3. Band of Gypsys (1970)

Perhaps because it contains none of his commercially successful studio tracks, Band of Gypsys is the most essential document of Jimi Hendrix’s live performances, as it showcases his mastery of the instrument in a setting that feels less familiar than his other live albums. It was the only live album that Hendrix himself authorized during his lifetime. 

Band of Gypsys showcased a new band Hendrix had put together with bassist Billy Cox and drummer Buddy Miles for taking his music in a funkier direction. While every track on this landmark live performances is a keeper, the lengthy expressionist-soundscape-meets-political-protest “Machine Gun” is the cut for the history books. 

2. Electric Ladyland (1968)

While Jimi Hendrix’s debut album crammed a thrilling universe of electric experimentation into one three-minute radio-ready single after another, Hendrix allowed his music to stretch out through time and space on Electric Ladyland. While classic rock radio listeners will already be familiar with “All Along the Watchtower” and “Crosstown Traffic,” extended pieces like “Voodoo Chile” and “1983… (A Merman I Should Turn to Be)” confirm the breathtaking power of Hendrix’s musical imagination. 

Electric Ladyland is required listening for psychedelic rock fans and asserts the thrilling diversity of Hendrix’s musical vision.

1. Are You Experienced? (1967)

Every note that Jimi Hendrix played during his all too brief time on Earth was brilliant. When it comes to sheer fun and excitement, however, he never topped his debut studio album, Are You Experienced? 

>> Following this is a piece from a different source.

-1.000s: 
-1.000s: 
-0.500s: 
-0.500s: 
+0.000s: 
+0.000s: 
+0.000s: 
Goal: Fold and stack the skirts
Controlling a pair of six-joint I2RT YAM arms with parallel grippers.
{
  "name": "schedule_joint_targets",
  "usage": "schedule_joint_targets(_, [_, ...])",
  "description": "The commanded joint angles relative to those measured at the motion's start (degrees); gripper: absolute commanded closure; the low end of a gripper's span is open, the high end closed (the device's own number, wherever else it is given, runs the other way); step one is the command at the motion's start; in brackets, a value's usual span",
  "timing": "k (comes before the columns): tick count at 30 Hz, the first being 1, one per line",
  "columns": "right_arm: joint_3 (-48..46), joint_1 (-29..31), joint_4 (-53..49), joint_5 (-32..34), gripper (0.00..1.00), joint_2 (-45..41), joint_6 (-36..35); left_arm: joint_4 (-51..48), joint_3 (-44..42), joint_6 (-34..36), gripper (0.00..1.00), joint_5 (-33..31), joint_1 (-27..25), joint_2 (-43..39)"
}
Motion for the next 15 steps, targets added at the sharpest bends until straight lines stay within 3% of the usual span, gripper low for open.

Thanks to Hendrix’s utter reinvention of electric guitar on this album, virtually all guitar based music can be pinpointed as taking place either before or after Are You Experienced? Nearly every song on the album is a radio staple, from “Foxey Lady” to “Purple Haze” to “The Wind Cries Mary.” Condensing Hendrix’s musical genius into an irresistible deluge of creative and catchy pop songs, Are You Experienced? is one of the most exhilarating albums in all of the 1960s and remains an indisputable contender for one of the greatest rock and roll albums of all time. 

Conclusion

Jimi Hendrix left a singular legacy in the handful of years that he spent as a musical superstar. Since virtually every recording that he was a part of during this period has been released and re-released, new fans can use this list of the best Jimi Hendrix albums as a guide to the high points of the legendary guitarist’s all-too-brief career.